This happens most often when I glance through eighteenth-century newspapers. Take these examples. All come from a single page in The Norfolk Chronicle for August 26th, 1797.
Devotion (Not) Rewarded
This first story is rather a long one, so I will summarise the earlier part. It concerns a young man who formed a “tender connection” with a young lady by whom he had a child. His rich father however said that he would disinherit him if he did not “break off the connection”. All this happened while he was still at school. When he came to go to university, he promised to do as his father had asked. Secretly, the young woman dressed as a man and went to university with him, where she joined him in the study of the Ancient Classics. This she did so well that she won several prizes.
At the end of their university studies, the two next entered the Middle Temple to study the law. Once again, the young lady dressed as a man, applied herself diligently to her work and shone in the law as she had at the University.
After all this, the young man dumped her.

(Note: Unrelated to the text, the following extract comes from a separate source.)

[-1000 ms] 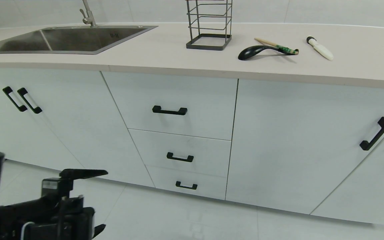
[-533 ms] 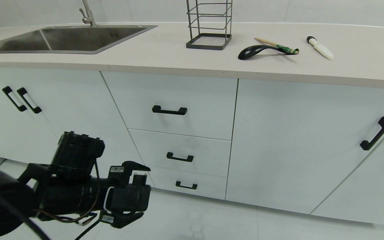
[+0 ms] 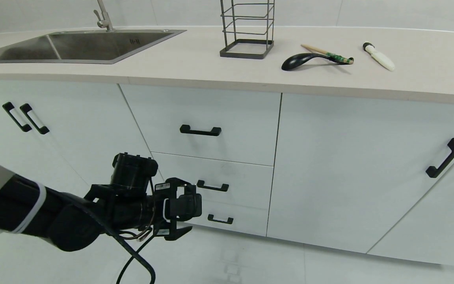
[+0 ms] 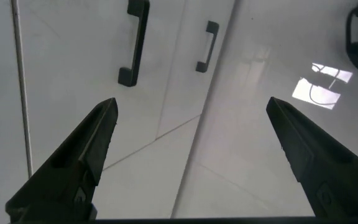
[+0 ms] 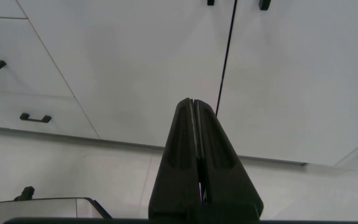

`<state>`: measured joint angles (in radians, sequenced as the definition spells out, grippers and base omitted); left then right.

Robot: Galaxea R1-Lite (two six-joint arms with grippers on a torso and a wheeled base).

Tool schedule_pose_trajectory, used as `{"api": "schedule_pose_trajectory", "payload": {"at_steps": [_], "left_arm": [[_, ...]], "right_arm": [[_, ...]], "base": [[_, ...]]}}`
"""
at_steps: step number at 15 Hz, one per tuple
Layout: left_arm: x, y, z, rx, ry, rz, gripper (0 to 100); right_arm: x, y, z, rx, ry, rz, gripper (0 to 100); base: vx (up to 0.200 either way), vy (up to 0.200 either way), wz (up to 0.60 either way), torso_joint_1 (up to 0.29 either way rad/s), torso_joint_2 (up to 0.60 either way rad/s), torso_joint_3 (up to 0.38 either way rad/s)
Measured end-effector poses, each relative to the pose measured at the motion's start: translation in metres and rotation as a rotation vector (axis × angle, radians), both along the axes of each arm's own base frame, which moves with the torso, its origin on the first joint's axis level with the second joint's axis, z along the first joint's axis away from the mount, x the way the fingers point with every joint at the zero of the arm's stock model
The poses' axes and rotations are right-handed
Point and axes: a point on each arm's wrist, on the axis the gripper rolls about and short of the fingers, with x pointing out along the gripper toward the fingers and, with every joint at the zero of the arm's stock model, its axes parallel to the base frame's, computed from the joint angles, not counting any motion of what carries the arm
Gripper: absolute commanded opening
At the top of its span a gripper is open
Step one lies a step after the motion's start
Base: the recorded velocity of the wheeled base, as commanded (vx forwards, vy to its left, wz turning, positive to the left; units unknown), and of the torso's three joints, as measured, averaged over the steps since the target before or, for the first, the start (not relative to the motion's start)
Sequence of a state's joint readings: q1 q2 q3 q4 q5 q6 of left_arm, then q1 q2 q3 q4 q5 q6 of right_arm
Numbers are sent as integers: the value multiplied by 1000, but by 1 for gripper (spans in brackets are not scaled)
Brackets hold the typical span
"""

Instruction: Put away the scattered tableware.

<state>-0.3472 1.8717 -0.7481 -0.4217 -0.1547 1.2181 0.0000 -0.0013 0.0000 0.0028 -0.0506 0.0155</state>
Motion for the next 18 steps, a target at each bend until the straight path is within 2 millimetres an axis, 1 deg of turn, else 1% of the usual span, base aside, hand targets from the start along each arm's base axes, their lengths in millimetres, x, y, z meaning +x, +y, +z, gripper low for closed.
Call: {"api": "schedule_pose_trajectory", "payload": {"at_steps": [2, 7, 10, 12, 18], "left_arm": [[6, -2, -10, -4, 3, 5, 100], [28, -10, -27, -33, 15, 22, 100], [52, -21, -35, -49, -17, 11, 100], [64, -27, -43, -51, -20, 6, 100], [85, -38, -66, -46, -9, -3, 100]], "right_arm": [[0, 0, 0, 0, 0, 0, 0], [0, 0, 0, 0, 0, 0, 0], [0, 0, 0, 0, 0, 0, 0], [0, 0, 0, 0, 0, 0, 0], [0, 0, 0, 0, 0, 0, 0]], "base": [[0, 0, 0, 0, 0, 0], [0, 0, 0, 0, 0, 0], [0, 0, 0, 0, 0, 0], [0, 0, 0, 0, 0, 0], [0, 0, 0, 0, 0, 0]]}}
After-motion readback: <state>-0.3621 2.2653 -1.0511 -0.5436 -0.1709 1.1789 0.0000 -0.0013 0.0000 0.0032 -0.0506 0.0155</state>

You can easily imagine the response there would be today. Unstinting praise for the devotion, hard work and cleverness of the young woman. Universal condemnation of the heartlessness of her lover. Not in 1797! Here’s what the newspaper wrote at the conclusion of the article:
After such constancy, few minds, we hope, are prepared to imagine the fate of the fair unfortunate; for she is now abandoned by her lover, a prey to grief, and with acquirements [sic] that, in her sex, are rendered almost useless in her progress through life by the custom of the world. The mother of the Gentleman has settled an annuity on her, but the philosophy of the schools does not prevent her from being inconsolable.
Barely a word of praise for her devotion. Nothing about her ability and hard work. No words of condemnation for her lover. Nothing really but an acknowledgement that all her learning would now be useless to her — even for bringing her consolation.
A Scientific Experiment
I will quote the next article verbatim.
Madame Blunet brought 21 children into the world in seven births. The French Academy, desirous, like Juno in Ovid, to know which contributed most to the success of this extraordinary fertility, whether the man or the woman, in order to ascertain the facts, proposed that Mons. Blunet, should make an experiment with his maid. He did so, and she presented him with three male infants at the end of nine months.

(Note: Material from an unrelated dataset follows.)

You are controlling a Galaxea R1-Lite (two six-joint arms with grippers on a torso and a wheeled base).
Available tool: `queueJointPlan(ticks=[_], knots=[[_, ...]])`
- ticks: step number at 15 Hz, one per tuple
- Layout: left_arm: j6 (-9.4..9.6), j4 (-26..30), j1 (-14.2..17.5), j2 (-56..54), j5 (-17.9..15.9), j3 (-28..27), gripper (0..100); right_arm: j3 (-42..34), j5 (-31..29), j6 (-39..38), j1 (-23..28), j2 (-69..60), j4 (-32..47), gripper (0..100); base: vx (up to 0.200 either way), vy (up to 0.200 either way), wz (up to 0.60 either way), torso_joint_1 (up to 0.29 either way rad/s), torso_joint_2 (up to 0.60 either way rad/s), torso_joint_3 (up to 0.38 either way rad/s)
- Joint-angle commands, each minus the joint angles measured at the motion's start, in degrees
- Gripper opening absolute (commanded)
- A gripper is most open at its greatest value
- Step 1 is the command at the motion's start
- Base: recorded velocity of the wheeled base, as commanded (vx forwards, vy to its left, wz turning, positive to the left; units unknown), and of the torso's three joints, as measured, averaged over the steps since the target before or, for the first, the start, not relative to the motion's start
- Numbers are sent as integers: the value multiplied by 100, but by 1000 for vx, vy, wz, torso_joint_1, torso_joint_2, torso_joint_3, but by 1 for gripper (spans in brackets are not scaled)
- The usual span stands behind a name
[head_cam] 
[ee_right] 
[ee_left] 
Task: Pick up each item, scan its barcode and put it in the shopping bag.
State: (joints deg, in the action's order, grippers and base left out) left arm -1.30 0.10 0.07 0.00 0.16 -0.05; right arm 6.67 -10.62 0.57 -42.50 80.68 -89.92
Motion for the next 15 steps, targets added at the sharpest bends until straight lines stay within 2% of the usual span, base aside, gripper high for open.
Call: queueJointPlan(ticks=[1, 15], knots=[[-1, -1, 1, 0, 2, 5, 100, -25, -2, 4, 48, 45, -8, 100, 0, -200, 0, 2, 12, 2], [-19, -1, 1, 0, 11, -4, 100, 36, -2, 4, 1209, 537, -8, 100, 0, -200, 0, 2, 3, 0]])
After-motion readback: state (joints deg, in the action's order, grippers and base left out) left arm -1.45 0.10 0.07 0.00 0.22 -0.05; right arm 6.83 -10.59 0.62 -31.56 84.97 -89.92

I love the euphemism “make an experiment with his maid”. Presumably, both wife and maid were expected to go along with this in the cause of scientific curiosity.
My final excerpt comes from a piece describing a visit to China by Sir George Staunton in which, according to the article, “they had an opportunity of seeing and examining almost everything that the country offers most curious, being continually accompanied by several persons of the highest dignity and authority in the Empire, who had it in charge every degree of attention and respect should be shown to them.”
After commenting on China’s vast population and the ingenuity shown in producing sufficient food for them, the writer turns to what he clearly sees as that nation’s greatest strength.
The most wonderful thing in China is the uniting so many millions of people under the influence of regular government. This is facilitated by the authority of age and experience over youth and ignorance, which is established by the laws, and confirmed by the immoral [sic!] usages of China.
Even so, the writer cannot leave the subject without a burst of British disdain for these damned foreigners; one that manages to draw in the French as well!
The Chinese are far inferior to the Europeans in scientific knowledge; but they greatly resemble the French, de la veille Cour, in vivacity and urbanity, in an overweening conceit of themselves, and in manifest airs of conscious superiority over strangers with whom they converse. They value and cultivate arts only in proportion to their utility.
Maybe the newspapers haven’t changed that much in 250 years.